Instructions to follow:
From the first line to the last, set down the data exactly as given.
[Opening Information shown section]
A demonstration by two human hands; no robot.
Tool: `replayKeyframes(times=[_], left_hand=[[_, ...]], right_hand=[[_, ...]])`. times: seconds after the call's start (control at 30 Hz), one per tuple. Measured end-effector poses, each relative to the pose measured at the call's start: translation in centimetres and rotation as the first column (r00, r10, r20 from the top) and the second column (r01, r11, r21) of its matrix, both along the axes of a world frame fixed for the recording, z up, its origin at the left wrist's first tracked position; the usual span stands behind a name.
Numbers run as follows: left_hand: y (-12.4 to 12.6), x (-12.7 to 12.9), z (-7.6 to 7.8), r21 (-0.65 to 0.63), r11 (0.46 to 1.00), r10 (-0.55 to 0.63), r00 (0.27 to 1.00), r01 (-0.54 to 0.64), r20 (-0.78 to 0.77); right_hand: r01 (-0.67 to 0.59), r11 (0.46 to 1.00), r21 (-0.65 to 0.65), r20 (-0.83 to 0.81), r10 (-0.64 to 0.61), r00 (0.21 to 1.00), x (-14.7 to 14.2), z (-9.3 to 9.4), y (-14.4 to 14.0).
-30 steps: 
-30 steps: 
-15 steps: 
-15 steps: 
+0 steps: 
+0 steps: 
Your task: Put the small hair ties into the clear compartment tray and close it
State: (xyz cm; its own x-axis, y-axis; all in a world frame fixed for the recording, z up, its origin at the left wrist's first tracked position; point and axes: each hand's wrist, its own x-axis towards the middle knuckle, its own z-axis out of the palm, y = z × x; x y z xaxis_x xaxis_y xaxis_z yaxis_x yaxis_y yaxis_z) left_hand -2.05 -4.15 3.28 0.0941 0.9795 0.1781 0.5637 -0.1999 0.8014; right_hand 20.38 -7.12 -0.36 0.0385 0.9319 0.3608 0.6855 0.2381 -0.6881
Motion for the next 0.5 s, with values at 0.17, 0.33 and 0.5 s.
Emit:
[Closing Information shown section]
Solved problem:
A demonstration by two human hands; no robot.
Tool: `replayKeyframes(times=[_], left_hand=[[_, ...]], right_hand=[[_, ...]])`. times: seconds after the call's start (control at 30 Hz), one per tuple. Measured end-effector poses, each relative to the pose measured at the call's start: translation in centimetres and rotation as the first column (r00, r10, r20 from the top) and the second column (r01, r11, r21) of its matrix, both along the axes of a world frame fixed for the recording, z up, its origin at the left wrist's first tracked position; the usual span stands behind a name.
Numbers run as follows: left_hand: y (-12.4 to 12.6), x (-12.7 to 12.9), z (-7.6 to 7.8), r21 (-0.65 to 0.63), r11 (0.46 to 1.00), r10 (-0.55 to 0.63), r00 (0.27 to 1.00), r01 (-0.54 to 0.64), r20 (-0.78 to 0.77); right_hand: r01 (-0.67 to 0.59), r11 (0.46 to 1.00), r21 (-0.65 to 0.65), r20 (-0.83 to 0.81), r10 (-0.64 to 0.61), r00 (0.21 to 1.00), x (-14.7 to 14.2), z (-9.3 to 9.4), y (-14.4 to 14.0).
-30 steps: 
-30 steps: 
-15 steps: 
-15 steps: 
+0 steps: 
+0 steps: 
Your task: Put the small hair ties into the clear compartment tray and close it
State: (xyz cm; its own x-axis, y-axis; all in a world frame fixed for the recording, z up, its origin at the left wrist's first tracked position; point and axes: each hand's wrist, its own x-axis towards the middle knuckle, its own z-axis out of the palm, y = z × x; x y z xaxis_x xaxis_y xaxis_z yaxis_x yaxis_y yaxis_z) left_hand -2.05 -4.15 3.28 0.0941 0.9795 0.1781 0.5637 -0.1999 0.8014; right_hand 20.38 -7.12 -0.36 0.0385 0.9319 0.3608 0.6855 0.2381 -0.6881
Motion for the next 0.5 s, with values at 0.17, 0.33 and 0.5 s.
Emit:

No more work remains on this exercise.